Shares of the roughly $60 billion iShares 20+ Year Treasury Bond ETF (TLT), known as “TLT,” dropped 2.7% on Wednesday.
While neither Trump nor Vice President Kamala Harris offered fiscal plans that reassured budget mavens, the Republican nominee’s plans were seen as adding much more to a burgeoning U.S. debt pile.
The jump in yields didn’t appear to be worrying stock-market investors — at least for now. Analysts had said that a Trump victory was likely to produce a further rise that could be weathered in the near term, but which could serve to rattle stocks if it began to raise concerns about prospects for economic growth. A surge in yields, marking the return of so-called bond-market vigilantes, could also serve to undercut plans for tax cuts and other measures.

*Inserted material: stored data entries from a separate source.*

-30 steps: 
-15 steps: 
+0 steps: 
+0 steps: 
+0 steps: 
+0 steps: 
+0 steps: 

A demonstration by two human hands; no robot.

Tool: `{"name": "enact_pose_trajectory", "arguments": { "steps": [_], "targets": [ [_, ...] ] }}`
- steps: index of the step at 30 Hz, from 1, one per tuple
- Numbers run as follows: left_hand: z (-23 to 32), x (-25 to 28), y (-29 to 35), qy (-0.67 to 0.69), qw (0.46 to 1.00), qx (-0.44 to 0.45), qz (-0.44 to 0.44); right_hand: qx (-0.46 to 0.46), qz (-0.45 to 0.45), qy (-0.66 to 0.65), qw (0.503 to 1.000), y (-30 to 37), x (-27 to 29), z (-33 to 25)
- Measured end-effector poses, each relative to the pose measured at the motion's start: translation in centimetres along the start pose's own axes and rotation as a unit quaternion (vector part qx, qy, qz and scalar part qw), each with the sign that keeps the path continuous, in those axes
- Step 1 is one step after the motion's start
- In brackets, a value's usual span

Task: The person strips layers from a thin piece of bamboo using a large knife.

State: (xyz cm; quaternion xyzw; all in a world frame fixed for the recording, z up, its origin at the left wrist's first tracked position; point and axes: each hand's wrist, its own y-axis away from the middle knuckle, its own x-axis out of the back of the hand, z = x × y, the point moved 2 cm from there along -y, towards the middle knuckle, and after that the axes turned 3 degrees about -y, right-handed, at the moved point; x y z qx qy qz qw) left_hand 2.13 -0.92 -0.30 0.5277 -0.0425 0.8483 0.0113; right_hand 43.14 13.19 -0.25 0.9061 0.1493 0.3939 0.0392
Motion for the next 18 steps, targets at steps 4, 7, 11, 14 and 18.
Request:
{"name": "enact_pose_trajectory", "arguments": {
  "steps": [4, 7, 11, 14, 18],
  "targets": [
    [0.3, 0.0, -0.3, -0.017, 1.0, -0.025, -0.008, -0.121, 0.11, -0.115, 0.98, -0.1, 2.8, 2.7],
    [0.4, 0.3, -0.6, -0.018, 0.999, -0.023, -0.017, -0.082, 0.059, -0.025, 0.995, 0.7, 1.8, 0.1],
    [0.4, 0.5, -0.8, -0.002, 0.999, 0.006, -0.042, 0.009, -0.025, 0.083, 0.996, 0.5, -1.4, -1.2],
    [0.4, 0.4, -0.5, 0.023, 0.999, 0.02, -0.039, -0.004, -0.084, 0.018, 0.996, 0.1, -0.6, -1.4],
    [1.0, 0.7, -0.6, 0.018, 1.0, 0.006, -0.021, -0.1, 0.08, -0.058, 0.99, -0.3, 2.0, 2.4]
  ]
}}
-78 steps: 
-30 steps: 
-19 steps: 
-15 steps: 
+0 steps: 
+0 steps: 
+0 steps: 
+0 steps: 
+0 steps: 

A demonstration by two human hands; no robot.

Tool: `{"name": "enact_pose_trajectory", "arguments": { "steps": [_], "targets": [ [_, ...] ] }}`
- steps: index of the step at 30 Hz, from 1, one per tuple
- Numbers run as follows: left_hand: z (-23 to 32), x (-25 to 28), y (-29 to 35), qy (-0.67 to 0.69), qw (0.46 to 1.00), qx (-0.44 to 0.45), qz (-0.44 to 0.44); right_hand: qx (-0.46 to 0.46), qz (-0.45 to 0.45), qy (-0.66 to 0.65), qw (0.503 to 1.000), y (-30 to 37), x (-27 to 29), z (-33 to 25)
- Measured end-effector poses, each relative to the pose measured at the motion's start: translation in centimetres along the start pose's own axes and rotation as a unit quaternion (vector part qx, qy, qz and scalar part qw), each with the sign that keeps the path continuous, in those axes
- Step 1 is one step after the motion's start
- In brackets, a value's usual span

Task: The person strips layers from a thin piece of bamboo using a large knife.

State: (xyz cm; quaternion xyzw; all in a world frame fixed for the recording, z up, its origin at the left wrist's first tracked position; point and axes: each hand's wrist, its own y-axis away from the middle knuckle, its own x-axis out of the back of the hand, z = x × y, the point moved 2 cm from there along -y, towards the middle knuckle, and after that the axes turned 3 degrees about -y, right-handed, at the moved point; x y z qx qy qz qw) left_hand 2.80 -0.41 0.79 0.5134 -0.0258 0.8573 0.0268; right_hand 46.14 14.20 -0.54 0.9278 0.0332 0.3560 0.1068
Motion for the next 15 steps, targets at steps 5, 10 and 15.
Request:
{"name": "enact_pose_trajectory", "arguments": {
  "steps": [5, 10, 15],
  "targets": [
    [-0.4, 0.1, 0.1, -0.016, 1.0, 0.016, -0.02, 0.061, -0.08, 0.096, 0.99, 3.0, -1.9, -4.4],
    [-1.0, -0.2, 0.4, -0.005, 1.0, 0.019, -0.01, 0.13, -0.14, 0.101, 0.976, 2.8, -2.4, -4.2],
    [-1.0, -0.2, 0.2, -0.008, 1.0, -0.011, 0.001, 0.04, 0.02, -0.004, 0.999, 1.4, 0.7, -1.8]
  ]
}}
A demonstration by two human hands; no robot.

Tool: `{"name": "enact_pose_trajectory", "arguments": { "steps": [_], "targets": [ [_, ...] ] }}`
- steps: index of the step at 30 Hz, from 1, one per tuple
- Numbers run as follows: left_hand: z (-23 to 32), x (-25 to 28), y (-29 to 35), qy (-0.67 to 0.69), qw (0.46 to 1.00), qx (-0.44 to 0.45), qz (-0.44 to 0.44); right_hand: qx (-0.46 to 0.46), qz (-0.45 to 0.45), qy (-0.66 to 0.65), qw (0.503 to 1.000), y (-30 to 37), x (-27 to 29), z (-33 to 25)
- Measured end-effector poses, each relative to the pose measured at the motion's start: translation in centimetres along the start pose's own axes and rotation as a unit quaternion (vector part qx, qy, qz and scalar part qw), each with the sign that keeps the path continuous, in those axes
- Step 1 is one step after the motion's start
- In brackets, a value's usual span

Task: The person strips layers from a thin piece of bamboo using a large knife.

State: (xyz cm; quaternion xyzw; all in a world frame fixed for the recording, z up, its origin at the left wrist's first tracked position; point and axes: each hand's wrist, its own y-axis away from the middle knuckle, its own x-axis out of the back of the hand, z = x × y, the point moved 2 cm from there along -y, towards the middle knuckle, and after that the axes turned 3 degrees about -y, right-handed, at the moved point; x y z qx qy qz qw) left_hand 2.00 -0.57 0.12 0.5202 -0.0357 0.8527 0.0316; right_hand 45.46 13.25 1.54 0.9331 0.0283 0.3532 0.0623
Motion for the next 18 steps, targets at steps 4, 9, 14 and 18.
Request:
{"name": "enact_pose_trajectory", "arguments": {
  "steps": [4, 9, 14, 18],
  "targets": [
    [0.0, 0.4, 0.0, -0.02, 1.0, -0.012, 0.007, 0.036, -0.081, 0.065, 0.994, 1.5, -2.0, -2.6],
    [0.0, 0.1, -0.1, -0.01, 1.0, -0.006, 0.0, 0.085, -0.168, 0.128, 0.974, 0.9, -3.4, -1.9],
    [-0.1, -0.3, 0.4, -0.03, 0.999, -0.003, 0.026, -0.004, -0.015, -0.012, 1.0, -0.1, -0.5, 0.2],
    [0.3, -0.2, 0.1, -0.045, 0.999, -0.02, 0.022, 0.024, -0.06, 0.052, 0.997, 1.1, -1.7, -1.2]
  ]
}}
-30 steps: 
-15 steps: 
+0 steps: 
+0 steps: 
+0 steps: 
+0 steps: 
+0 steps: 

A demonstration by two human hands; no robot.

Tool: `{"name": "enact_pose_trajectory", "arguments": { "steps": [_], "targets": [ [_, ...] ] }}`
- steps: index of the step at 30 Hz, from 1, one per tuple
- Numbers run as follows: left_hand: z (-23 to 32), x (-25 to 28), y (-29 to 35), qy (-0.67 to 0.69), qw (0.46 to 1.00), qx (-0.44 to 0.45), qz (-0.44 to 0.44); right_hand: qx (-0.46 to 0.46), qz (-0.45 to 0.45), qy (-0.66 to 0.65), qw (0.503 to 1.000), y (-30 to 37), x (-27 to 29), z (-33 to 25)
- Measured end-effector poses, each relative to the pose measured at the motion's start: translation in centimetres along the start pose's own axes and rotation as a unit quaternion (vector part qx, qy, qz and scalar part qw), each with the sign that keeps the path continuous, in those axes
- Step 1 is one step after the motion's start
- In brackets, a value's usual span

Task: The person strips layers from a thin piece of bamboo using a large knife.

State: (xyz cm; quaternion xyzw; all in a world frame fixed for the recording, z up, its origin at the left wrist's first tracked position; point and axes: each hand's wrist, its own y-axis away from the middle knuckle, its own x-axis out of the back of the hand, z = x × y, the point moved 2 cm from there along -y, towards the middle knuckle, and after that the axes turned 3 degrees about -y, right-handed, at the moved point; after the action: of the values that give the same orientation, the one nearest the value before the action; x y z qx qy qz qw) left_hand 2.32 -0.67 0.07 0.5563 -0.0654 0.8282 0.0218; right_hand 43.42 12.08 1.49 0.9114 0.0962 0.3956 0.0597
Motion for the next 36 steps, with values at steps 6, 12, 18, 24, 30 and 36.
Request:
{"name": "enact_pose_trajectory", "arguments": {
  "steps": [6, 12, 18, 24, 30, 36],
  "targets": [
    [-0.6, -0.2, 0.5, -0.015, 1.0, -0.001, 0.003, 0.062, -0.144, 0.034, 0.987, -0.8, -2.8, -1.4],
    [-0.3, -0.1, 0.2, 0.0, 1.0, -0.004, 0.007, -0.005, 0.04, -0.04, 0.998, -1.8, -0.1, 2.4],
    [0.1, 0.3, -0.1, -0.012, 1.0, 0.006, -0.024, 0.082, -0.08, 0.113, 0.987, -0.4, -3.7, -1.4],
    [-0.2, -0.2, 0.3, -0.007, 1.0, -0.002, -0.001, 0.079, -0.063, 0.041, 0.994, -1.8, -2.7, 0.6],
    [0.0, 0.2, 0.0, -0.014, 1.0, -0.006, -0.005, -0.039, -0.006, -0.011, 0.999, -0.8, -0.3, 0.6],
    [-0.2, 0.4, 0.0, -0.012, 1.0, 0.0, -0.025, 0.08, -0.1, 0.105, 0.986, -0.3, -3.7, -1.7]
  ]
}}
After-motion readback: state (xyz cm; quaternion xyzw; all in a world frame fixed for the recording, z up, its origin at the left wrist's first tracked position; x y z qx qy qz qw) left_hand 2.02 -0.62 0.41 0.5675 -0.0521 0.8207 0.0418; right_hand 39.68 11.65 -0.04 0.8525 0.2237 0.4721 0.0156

“The bond market … is headed very much in the wrong direction,” said Louis Navellier, founder of Navellier & Associates, in a note.
The jump in yields “will hit mortgage rates very hard,” he said. “Normally, moves like this would weigh very heavily on equities, pushing down price-to-earnings multiples. Not today.”
Bitcoin
Crypto bulls spent much of the summer arguing bitcoin was the ultimate proxy for a Trump victory. Trump had vowed to create a strategic bitcoin reserve, while the crypto industry leaned heavily into election-related spending. The consumer-advocacy group Public Citizen estimates that crypto corporations have spent $119 million on federal election contests in 2024, making the industrythe largest corporate political spenderthis cycle.
Bitcoin had surged 9.5% Wednesday at last check, trading in record territory above $76,000.
The dollar
Soaring Treasury yields alongside the prospects of punishing tariffs against trade partners have served to boost the U.S. dollar. The ICE U.S. Dollar Index, a measure of the currency against a basket of six major rivals, was up 1.7% after trading at its highest since early July.
The Mexican peso and Chinese yuan fell sharply on the prospect of renewed trade tensions. Trump, however, has previously made clear he’s no fan of a strong dollar, which can undercut U.S. exporters and others doing business abroad.
“President Trump would like a weaker dollar, but he isn’t going to get his way if he wants to run accommodative fiscal policy at a time when real GDP growth has averaged almost 3% for the last 5 years (and despite how things looked a few months ago, isn’t showing much sign of slowing at all),” said Kit Juckes, macro strategist at Société Générale, in a Wednesday note. “Throw in trade tariffs at a time when the unemployment rate is only at 4.1%, and he won’t get a weaker dollar any more than Ronald Reagan was able to in the first half of the 1980s.”